This statement is filed on behalf of each of the following persons (collectively, the "Reporting Persons"):
i) Magnetar Financial LLC ("Magnetar Financial");
ii) Magnetar Capital Partners LP ("Magnetar Capital Partners");
iii) Supernova Management LLC ("Supernova Management"); and
iv) David J. Snyderman ("Mr. Snyderman").
This statement relates to shares of Common Stock, par value $0.01 per share ("Common Stock"), of the Issuer issuable to the Reporting Persons upon (a) the potential exercise of Common Stock Purchase Warrants (the "Warrants") held by the Magnetar Vehicles (as defined below); (b) the potential conversion of the Issuer's 7.00% Senior Subordinated Convertible Notes Due 2031 (the "Notes") held by the Magnetar Vehicles; (c) the potential conversion of the Issuer's 8.75% Series D Cumulative Convertible Preferred Stock (the "Series D Preferred Stock") held by the Magnetar Vehicles; and/or (d) the potential conversion of the Issuer's 9% Series B Preferred Stock (the "Series B Preferred Stock") held by the Magnetar Vehicles. The ability of the Reporting Persons to so exercise and convert is, however, subject to the Ownership Limits described in the following paragraph. The beneficial ownership figures and related percentages in this Amendment No. 11 are based on the Reporting Persons' interpretation of the Ownership Limits as applicable to their security holdings in the Issuer.

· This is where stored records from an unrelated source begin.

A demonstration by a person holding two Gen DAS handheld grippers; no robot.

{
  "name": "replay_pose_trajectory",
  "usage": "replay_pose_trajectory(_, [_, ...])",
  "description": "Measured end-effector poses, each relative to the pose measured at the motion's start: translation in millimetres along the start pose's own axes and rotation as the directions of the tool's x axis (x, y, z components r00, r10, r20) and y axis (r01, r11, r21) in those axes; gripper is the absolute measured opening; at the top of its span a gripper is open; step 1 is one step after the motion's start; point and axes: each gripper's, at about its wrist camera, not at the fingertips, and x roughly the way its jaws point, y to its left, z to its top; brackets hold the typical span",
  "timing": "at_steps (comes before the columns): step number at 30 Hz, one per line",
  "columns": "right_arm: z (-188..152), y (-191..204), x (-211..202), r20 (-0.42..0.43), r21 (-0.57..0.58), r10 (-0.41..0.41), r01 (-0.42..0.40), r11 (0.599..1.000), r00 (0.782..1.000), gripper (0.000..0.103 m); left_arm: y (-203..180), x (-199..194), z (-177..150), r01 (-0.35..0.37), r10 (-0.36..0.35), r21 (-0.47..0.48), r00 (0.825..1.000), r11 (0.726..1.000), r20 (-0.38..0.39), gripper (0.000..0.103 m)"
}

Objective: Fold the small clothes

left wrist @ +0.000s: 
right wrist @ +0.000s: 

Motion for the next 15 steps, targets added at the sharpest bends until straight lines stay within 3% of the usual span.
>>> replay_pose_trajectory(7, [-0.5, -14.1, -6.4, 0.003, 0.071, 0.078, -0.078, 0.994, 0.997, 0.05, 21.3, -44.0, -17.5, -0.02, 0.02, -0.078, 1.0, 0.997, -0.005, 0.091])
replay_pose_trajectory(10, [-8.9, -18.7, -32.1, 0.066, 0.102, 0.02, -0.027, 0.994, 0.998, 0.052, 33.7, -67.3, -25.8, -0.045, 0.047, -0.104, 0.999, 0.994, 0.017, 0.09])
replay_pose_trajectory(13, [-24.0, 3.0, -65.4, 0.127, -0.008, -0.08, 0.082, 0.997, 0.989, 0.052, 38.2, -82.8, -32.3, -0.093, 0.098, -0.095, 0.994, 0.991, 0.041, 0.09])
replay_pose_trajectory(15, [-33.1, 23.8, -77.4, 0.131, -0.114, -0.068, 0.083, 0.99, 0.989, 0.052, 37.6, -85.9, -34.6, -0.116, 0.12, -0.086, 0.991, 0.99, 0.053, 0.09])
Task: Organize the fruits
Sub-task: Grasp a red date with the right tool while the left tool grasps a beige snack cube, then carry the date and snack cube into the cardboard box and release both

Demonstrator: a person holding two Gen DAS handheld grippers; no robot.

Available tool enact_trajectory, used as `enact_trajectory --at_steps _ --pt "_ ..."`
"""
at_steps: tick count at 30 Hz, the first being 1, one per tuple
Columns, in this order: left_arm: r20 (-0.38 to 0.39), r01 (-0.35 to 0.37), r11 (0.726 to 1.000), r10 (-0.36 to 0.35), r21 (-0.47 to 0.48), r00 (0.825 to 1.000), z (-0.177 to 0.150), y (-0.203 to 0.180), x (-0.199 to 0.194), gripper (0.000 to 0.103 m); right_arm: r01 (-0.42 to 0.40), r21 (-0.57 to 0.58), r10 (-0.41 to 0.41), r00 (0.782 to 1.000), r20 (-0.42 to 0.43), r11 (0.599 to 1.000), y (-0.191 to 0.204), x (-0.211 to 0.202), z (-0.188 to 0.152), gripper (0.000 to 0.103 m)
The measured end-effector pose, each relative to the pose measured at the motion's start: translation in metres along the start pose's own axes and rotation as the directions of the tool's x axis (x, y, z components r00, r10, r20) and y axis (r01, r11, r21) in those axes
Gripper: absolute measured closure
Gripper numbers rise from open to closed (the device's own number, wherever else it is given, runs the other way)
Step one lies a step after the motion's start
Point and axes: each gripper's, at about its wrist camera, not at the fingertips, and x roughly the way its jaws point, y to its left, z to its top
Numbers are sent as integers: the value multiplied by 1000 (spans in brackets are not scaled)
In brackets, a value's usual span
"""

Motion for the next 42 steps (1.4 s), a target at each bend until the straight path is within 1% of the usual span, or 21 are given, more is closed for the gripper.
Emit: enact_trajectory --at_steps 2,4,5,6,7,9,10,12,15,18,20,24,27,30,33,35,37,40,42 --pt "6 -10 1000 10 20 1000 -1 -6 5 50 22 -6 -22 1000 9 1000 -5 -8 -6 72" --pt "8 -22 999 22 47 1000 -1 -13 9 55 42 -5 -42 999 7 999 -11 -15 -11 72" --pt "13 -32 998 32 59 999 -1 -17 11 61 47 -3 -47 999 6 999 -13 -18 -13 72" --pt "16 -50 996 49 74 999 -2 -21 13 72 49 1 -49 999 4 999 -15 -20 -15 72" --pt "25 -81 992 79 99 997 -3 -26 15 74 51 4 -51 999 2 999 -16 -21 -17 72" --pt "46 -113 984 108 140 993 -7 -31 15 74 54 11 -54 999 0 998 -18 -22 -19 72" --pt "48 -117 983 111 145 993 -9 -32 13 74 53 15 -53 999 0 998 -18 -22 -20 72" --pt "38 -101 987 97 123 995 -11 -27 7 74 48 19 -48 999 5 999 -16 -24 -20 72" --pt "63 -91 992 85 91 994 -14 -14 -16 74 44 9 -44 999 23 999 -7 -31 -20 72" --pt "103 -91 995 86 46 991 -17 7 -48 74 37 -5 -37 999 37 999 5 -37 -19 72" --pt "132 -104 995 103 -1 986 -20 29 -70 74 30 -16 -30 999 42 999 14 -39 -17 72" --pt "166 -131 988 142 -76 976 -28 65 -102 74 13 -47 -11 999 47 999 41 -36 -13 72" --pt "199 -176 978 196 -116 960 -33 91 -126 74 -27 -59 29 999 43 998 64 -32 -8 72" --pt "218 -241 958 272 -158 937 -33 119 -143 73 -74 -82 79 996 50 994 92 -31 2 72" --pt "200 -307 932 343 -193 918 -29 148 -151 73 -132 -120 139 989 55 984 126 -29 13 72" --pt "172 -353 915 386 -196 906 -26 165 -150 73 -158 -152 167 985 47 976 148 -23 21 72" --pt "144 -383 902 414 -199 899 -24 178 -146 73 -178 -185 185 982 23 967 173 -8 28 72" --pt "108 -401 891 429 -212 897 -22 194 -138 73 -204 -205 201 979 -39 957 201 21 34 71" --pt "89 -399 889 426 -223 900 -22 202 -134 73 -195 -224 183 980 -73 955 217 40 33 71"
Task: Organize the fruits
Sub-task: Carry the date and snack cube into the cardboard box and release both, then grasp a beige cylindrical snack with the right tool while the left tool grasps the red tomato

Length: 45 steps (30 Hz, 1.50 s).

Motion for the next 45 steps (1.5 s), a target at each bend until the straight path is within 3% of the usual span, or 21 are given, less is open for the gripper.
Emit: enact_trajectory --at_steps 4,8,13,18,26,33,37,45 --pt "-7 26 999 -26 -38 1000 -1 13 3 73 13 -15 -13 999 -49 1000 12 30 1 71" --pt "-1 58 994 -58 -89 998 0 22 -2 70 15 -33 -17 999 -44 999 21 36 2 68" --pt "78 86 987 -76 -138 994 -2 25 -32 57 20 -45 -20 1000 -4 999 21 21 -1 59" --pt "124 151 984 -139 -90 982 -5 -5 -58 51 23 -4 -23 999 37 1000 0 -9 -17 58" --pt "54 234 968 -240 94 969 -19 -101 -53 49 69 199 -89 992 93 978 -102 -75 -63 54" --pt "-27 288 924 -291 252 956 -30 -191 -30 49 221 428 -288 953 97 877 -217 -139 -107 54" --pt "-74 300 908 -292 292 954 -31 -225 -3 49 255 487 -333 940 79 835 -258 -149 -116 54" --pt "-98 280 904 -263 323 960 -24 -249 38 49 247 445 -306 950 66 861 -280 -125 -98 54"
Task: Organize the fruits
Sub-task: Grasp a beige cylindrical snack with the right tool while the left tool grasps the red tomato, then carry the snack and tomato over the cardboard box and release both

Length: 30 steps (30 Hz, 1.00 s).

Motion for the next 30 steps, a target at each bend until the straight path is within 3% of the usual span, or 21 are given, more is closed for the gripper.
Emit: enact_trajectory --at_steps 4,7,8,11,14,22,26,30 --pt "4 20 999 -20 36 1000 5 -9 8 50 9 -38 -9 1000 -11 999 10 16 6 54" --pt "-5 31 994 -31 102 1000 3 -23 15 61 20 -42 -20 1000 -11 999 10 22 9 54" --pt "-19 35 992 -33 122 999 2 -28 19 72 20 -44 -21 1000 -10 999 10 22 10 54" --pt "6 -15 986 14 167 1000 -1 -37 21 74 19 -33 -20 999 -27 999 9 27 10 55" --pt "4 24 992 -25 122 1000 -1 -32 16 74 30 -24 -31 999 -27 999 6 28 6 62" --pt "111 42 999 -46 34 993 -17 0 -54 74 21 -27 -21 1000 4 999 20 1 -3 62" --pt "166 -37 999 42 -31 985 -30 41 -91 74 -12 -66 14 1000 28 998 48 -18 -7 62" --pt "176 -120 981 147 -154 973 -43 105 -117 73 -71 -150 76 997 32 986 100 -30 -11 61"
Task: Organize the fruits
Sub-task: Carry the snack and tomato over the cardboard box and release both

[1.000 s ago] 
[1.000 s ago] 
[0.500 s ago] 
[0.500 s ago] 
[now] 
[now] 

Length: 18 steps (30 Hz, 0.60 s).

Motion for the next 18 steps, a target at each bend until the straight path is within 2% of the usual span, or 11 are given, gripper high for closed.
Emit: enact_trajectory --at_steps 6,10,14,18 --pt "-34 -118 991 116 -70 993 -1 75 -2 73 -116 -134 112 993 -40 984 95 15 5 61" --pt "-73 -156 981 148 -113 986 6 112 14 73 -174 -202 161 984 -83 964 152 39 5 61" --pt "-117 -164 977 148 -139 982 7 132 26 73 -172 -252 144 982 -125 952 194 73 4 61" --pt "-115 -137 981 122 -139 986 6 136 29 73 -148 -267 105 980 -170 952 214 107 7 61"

The Issuer's Charter provides that no person or entity may actually or beneficially own, or be deemed to own by virtue of the applicable constructive ownership provisions of the Internal Revenue Code, more than (a) 9.8% (in value or in number of shares, whichever is more restrictive) of the outstanding shares of the Issuer's Common Stock or (b) 9.8% in value of the outstanding shares of all classes and series of the Issuer's capital stock, in each case unless the Issuer's board of directors grants a waiver from such limitation. Each Warrant includes a similar limitation that restricts the number of warrant shares that may be acquired by a holder of that Warrant upon exercise to the extent necessary to ensure that following such exercise the total number of shares of Common Stock then beneficially owned (when aggregated pursuant to the Internal Revenue Code) does not exceed 9.8% of the total number of issued and outstanding shares of Common Stock. We refer to these Charter and Warrant limitations together as the "Ownership Limits". Accordingly, and based on the Reporting Persons' interpretation of the Ownership Limits as applicable to their security holdings in the Issuer, the Reporting Persons believe that their actual, beneficial and constructive ownership of the Issuer is limited to 9.8% of the Issuer's then outstanding shares of Common Stock, or to 205,951 shares of Common Stock using the Issuer's number of shares of Common Stock outstanding as of December 8, 2025 (which figure is based on the Issuer's outstanding share figure for its Common Stock as reported in its current report on Form 8-K filed with the SEC on December 8, 2025), plus 96,000 shares of Common Stock that the Issuer issued to an investor on December 12, 2025 and 16,000 shares of Common Stock that the Issuer issued to an investor on December 16, 2025 (each as reported in the Issuer's current report on Form 8-K filed with the SEC on December 17, 2025). The Reporting Persons describe the calculation of this share figure in the footnotes to the tables in this Amendment No. 11.
The Warrants, Notes, Series D Preferred Stock and Series B Preferred Stock are held by Magnetar Structured Credit Fund, LP ("Structured Credit Fund") and Magnetar Longhorn Fund LP ("Longhorn Fund"), both Delaware limited partnerships; and Magnetar Lake Credit Fund LLC ("Lake Credit Fund"), Purpose Alternative Credit Fund - F LLC ("Alternative Fund F") and Purpose Alternative Credit Fund - T LLC ("Alternative Fund T"), all Delaware limited liability companies. In this Schedule 13G, we refer to the foregoing holders collectively as the "Magnetar Vehicles".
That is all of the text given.